[Instructions to follow]: Among the lines below, which ones contain the word "large"? Copy every such line.

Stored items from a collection

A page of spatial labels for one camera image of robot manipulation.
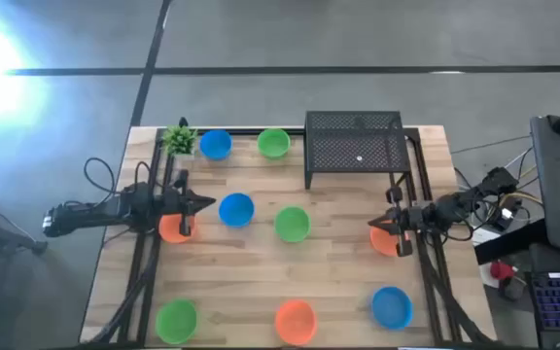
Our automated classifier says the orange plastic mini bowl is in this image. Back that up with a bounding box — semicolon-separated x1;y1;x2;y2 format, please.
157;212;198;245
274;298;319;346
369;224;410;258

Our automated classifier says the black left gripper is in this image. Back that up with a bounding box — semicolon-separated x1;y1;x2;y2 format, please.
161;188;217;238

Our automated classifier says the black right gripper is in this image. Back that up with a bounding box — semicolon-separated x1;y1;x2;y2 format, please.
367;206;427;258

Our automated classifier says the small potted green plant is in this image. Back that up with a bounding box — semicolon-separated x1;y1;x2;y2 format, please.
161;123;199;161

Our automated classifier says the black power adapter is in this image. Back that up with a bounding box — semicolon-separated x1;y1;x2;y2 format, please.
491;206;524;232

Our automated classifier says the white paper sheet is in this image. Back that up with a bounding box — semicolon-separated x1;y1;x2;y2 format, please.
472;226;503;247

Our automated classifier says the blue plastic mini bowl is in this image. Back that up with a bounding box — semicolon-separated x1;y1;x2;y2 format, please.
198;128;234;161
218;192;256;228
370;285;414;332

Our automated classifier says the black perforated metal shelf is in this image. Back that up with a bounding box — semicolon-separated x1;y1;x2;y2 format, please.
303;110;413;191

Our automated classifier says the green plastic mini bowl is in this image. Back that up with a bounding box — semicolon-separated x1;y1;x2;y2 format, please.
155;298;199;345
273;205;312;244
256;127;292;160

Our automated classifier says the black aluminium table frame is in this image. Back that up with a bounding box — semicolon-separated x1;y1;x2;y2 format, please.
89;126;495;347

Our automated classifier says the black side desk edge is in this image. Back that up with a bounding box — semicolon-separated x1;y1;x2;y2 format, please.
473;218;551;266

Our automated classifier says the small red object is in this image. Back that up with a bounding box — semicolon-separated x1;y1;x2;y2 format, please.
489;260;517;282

...

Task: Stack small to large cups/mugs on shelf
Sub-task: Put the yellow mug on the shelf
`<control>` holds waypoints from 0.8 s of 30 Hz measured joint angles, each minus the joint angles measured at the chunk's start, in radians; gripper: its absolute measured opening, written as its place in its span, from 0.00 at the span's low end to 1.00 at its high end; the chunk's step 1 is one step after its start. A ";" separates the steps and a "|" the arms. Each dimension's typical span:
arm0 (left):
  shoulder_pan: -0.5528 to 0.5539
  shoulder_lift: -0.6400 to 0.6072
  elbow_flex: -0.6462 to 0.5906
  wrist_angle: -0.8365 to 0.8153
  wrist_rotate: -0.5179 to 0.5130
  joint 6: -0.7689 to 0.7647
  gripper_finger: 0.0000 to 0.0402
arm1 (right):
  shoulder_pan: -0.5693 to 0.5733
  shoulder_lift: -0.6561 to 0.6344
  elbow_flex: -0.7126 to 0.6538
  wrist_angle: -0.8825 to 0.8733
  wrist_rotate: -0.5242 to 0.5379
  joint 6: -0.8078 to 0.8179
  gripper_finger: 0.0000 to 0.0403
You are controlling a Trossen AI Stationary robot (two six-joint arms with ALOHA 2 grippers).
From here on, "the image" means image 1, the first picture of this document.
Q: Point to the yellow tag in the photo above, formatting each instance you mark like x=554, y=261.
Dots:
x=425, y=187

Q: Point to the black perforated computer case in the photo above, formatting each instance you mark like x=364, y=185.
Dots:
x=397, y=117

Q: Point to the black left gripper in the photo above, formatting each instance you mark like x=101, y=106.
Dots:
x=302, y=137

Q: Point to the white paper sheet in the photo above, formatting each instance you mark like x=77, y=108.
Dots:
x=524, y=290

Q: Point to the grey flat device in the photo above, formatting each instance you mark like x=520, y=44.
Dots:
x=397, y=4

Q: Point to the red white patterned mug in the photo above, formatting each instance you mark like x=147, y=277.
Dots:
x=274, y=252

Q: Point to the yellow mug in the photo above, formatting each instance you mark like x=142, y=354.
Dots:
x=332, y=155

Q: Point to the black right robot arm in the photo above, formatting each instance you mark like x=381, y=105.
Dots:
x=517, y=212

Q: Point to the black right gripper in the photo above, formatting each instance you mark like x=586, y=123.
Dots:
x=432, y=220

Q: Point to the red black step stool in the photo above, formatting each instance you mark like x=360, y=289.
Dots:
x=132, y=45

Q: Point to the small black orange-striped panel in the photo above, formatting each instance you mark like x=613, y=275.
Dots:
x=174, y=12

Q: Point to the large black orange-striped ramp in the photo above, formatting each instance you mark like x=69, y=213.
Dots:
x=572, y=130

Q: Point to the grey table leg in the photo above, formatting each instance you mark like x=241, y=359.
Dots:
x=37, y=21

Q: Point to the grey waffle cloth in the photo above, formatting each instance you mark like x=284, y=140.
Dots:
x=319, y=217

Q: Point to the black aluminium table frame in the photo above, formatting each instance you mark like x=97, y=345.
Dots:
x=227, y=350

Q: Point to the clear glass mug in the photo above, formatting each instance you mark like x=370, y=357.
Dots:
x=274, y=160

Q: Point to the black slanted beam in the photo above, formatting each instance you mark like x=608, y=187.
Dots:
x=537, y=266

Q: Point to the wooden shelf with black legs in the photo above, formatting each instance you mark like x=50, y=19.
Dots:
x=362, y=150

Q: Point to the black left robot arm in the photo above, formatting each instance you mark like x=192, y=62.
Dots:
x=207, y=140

[Answer to this task]:
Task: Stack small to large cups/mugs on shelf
Q: Point to the large black orange-striped ramp in the photo above, formatting each instance you mark like x=69, y=213.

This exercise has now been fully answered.